Chiapas: New Blood, Old Wars

Photo@Carlos López (EFE)

The tightening of narco control in key areas of the border and the Lacandon Jungle represents the umpteenth escalation in the armed conflict of a seriously wounded state that threatens to explode.

The armed men burst into the town to announce that from that moment on they were the law. They assaulted the rural police, surrounded the commissioner’s house to leave no room for doubt as to who was in charge, and when they left, they left behind a message: “From now on we are taking control of the town and the region.” They said they were members of the Sinaloa Cartel, hitmen of Ismael ”El Mayo” Zambada. The community of Nueva Palestina revolted despite the threats. On September 6th, they sent a public letter to the President of the Government, Andrés Manuel López Obrador, begging for military intervention, for the State to defend them from the commandos. The gauntlet has been thrown down and one thing is clear: drug trafficking has become strong in the Lacandon Jungle, the symbolic heart of Chiapas.
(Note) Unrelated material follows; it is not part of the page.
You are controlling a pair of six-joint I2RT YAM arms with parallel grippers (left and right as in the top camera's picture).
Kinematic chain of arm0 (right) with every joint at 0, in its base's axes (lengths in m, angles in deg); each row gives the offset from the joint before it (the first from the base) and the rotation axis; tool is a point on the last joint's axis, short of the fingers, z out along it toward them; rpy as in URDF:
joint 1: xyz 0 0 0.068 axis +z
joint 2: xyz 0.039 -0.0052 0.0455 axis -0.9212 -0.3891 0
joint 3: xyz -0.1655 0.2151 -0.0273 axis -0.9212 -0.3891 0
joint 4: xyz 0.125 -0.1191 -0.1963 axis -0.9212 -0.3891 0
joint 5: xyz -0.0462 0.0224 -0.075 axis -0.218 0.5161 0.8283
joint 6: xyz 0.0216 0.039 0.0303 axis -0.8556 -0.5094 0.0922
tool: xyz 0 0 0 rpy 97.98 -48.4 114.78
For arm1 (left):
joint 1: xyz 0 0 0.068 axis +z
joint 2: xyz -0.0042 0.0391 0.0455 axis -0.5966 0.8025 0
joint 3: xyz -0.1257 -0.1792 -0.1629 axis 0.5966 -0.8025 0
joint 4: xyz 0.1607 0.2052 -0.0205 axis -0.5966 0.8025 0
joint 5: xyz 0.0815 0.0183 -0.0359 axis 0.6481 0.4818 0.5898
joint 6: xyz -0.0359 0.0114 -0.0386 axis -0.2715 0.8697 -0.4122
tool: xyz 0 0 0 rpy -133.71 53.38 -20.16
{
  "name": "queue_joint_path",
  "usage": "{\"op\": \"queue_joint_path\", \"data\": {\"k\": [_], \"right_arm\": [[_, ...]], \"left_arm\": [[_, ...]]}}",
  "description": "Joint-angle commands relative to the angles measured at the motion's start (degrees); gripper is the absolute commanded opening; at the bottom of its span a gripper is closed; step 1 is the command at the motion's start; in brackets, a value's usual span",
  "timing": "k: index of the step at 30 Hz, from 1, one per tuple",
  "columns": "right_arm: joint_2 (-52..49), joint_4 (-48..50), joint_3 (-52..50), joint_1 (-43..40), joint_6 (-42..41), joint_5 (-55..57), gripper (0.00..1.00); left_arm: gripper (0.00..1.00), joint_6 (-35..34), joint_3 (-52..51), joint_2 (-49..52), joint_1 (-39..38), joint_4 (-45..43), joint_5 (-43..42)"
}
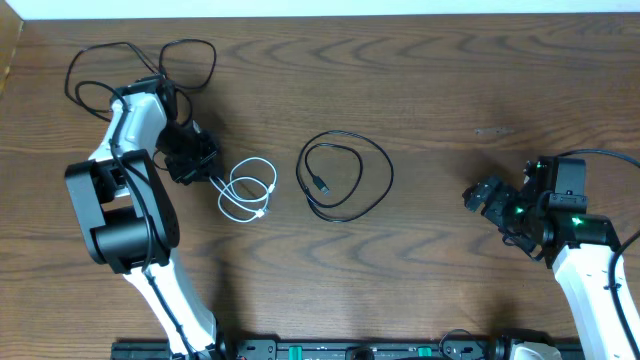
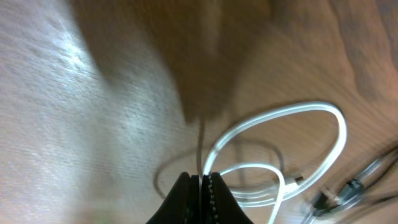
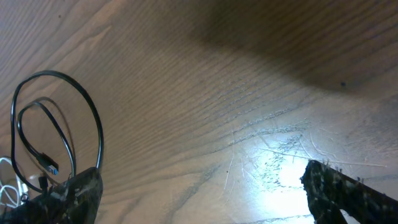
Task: Untangle cables
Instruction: 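Regrasp the white cable with the left gripper, then carry the white cable to the far left edge with the left gripper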
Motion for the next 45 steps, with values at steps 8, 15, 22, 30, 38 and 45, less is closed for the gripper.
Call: {"op": "queue_joint_path", "data": {"k": [8, 15, 22, 30, 38, 45], "right_arm": [[0.3, 0.0, 0.9, -0.1, 0.5, 0.3, 0.99], [0.3, 0.0, 0.9, -0.1, 0.5, 0.3, 0.99], [0.3, 0.0, 0.9, -0.1, 0.5, 0.3, 0.99], [0.3, 0.0, 0.9, -0.1, 0.5, 0.3, 0.99], [0.3, 0.0, 0.9, -0.1, 0.5, 0.3, 0.99], [0.3, 0.0, 0.9, -0.1, 0.5, 0.3, 0.99]], "left_arm": [[0.07, -5.9, 13.8, -15.1, 1.4, 4.5, -14.3], [0.07, -9.7, 14.6, -35.4, -0.2, -4.0, -14.1], [0.07, -9.7, 14.6, -46.7, -0.3, -11.6, -12.1], [0.08, -7.1, 14.0, -44.5, -0.3, -4.0, -4.9], [0.07, -9.9, 14.0, -44.9, -0.2, -6.0, -3.0], [0.07, -11.4, 13.8, -43.8, -0.2, -4.9, 15.5]]}}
The clichés, the common places, are wildcards that help, but fall short. For example: Chiapas is a time bomb, a pressure cooker, the straw that will break the camel’s back, a spiral of violence, a powder keg — “on the verge of civil war,” says the Zapatista Army of National Liberation (EZLN) — . Formulas used ad nauseam during the last three decades that, however, remain true. The reality is that the poorest state in Mexico is all that and much more: a latent armed conflict for the last 30 years, an amalgamation of paramilitaries, soldiers, guerrillas and self-defense groups that, in recent times, has seen the situation worsen with the entry into the scene of organized crime. To understand it, it is an arsenal loaded to the brim with a thousand and one types of gunpowder, surrounded by a fire that, instead of going out, is becoming more and more fueled. The explosion seems inevitable. And it’s getting closer.

The Sinaloa Cartel and the Jalisco New Generation Cartel have found a new vein to exploit in the border region: a porous territory, fertile for illicit businesses, with three major arteries for drug trafficking that cross the Lacandon, Frontera Comalapa and the Pacific coast. The possibility of doing business is immense in the heat of megaprojects such as the Mayan Train, tourism and the speculation that they bring hand in hand. The breeding ground is set. The destruction of the social fabric caused by the maelstrom of weapons that is devouring the region is increasingly pressing, and, as always, it is civil society that is paying the most, especially women and indigenous communities, according to all reports, analyses, testimonies from specialists and people who suffer from it themselves. Massacres, femicides, kidnappings, sexual violence, disappearances, forced displacements. The repertoire of horror is huge.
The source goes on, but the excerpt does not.